You could be forgiven for thinking income investing is facing something of an image crisis. In today’s world of stonks and NFTs, there is more than enough out there to make “traditional” income investing look very boring indeed.
The flows data certainly bears this out. As my colleague Sunniva Kolostyak explores this week, UK income funds may not be suffering the £2 billion-plus outflows they suffered in January last year, but the numbers still do not look good for this unloved strategy (see graph below).
But this is more than an image crisis. There are practical reasons for the outflows.
Certainty levels have plummeted. After the drama of last year’s dividend crisis too, DIY investors are sensible to assume there is no such thing as a “safe” dividend, despite what their fund managers may say.
And, speaking of fund managers, fund houses have their work cut out for them. One fund house (Ninety One) this week noted in its 2022 outlook how important COP26 was.
For what it’s worth, I don’t personally think the conference achieved as much as it could have, but it grabbed our attentions in ways previous climate conferences could only have dreamed of.
On one level, this represents what my colleague James Gard calls a “serious problem” for fund groups for years dependent on oil stocks for income.
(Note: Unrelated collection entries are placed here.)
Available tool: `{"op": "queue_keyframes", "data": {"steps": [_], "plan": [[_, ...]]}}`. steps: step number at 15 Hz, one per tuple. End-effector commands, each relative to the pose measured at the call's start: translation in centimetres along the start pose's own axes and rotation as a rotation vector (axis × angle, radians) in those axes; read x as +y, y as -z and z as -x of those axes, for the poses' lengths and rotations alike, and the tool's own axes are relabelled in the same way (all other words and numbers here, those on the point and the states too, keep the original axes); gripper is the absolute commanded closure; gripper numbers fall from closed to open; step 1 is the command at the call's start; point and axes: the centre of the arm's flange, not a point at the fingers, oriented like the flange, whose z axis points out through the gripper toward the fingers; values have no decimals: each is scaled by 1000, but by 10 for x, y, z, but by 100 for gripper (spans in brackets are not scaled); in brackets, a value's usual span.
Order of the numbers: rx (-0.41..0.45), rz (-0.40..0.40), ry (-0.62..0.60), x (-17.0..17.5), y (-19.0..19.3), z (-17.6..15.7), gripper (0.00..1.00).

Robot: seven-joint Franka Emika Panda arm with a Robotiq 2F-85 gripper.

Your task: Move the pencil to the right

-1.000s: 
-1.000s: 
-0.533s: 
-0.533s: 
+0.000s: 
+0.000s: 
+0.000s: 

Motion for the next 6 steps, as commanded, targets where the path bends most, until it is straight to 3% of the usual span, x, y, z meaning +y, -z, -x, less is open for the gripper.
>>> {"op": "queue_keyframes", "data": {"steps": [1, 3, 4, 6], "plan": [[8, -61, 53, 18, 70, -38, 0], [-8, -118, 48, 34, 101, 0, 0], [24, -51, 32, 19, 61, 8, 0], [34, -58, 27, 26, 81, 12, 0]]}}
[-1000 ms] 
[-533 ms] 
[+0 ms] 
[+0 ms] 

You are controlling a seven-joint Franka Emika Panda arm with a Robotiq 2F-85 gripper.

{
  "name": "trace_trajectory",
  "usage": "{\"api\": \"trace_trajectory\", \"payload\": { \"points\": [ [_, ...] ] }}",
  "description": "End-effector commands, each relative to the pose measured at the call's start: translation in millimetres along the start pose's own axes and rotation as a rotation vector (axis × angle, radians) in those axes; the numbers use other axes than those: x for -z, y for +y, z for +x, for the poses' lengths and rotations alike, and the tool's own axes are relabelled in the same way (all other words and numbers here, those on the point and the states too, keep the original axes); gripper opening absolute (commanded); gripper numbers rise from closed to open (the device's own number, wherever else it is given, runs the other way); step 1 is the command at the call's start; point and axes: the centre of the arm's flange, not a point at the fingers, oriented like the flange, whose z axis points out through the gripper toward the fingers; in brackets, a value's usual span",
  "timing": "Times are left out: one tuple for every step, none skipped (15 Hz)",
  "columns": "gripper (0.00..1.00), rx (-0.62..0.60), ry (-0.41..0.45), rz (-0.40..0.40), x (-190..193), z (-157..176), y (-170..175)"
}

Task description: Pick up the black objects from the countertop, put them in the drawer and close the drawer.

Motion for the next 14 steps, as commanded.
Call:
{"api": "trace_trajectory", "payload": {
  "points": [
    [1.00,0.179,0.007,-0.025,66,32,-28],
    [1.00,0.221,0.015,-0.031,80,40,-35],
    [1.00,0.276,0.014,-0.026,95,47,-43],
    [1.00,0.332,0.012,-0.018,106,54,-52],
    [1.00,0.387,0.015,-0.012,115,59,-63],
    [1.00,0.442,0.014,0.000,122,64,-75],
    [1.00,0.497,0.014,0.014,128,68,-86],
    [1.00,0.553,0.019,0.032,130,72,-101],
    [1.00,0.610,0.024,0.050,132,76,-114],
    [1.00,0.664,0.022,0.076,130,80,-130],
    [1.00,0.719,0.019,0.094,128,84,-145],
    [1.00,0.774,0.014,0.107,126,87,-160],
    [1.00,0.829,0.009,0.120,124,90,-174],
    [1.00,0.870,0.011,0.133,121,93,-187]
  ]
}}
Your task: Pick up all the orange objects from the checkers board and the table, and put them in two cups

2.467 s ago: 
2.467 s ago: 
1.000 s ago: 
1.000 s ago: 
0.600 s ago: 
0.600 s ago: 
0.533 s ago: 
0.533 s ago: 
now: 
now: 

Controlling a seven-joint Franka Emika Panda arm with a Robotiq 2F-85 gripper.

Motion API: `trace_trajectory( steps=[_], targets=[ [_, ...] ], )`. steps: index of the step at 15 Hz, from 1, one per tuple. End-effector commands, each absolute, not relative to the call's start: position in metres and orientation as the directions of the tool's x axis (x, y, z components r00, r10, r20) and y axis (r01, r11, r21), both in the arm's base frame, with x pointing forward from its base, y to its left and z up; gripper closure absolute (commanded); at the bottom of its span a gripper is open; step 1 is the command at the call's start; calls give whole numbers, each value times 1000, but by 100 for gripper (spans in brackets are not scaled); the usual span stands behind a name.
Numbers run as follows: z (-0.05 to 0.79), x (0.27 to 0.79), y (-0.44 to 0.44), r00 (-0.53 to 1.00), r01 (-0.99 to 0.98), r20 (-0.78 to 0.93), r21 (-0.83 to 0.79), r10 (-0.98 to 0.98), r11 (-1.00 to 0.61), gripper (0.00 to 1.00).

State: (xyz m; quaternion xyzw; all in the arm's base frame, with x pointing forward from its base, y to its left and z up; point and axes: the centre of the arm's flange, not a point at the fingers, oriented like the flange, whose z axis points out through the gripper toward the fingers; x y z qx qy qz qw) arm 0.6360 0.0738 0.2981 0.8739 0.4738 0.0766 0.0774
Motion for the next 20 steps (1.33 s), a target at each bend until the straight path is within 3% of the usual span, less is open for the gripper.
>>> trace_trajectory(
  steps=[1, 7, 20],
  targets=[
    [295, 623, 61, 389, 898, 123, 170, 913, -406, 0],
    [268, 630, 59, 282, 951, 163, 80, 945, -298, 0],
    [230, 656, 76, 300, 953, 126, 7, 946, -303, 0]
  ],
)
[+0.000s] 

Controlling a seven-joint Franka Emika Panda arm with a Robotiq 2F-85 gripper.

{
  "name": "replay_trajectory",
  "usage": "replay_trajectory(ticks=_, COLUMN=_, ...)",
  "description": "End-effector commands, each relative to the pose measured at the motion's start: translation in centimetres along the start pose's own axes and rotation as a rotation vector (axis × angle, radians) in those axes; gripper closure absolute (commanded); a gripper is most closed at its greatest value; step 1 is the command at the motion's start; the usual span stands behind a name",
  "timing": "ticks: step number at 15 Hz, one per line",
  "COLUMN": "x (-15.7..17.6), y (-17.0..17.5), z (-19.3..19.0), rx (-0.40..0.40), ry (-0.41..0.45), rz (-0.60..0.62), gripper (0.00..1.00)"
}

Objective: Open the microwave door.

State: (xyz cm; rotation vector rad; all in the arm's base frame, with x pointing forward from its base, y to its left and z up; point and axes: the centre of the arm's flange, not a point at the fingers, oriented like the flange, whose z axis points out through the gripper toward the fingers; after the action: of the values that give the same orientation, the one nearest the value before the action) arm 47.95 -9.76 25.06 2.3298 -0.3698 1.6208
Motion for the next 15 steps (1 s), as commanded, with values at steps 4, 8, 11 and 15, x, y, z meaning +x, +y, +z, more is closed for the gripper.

In that sense, “income” risks becoming a dirty word, and rightly so to some degree.
At an individual level, DIY investors may still be content to stay to the end of this particular party, but in the scrutiny-rich world we live in, it is an untenable position for fund house goliaths desperate to convince the public of their wholesomeness.
If you are a DIY investor less bothered by this stuff, then, you may find yourself tempted to invest directly in stocks, whatever the moral implications.
And then there is the issue that, in a world of zero or negative bond yields, people are doing that anyway. There are plenty of reasons to do so, not least inflation, whose pressures could result in increased risk taking on the part of DIY investors desperate to make the system work for them. As James Gard explored this week, cash is not exactly king. But whether it’s stocks, crypto or bonds, risk is still risk.
To me, this looks like a bit of a pressure cooker. But there is one way out of the bind that immediately springs to mind: income funds. Here are three reasons why.
In a world full of cheap money, income investing matters not just because of inflation and the need for yield, but because it prompts companies to maintain what the sceptical-of-neoliberal-solutions bit of me would term "capital discipline."
Not everything comes easily, a lesson many dividend payers were reminded of last year. But perhaps it was a healthy lesson for everyone, whether they have one eye on the “G” in ESG or not. It certainly felt like the party was over, for a brief while at least.
Secondly, if you do have one eye on your moral compass, income investing reminds us that all investors matter. Per share, your local postman gets the same dividend as a huge institutional investor or pension fund. That is a good thing.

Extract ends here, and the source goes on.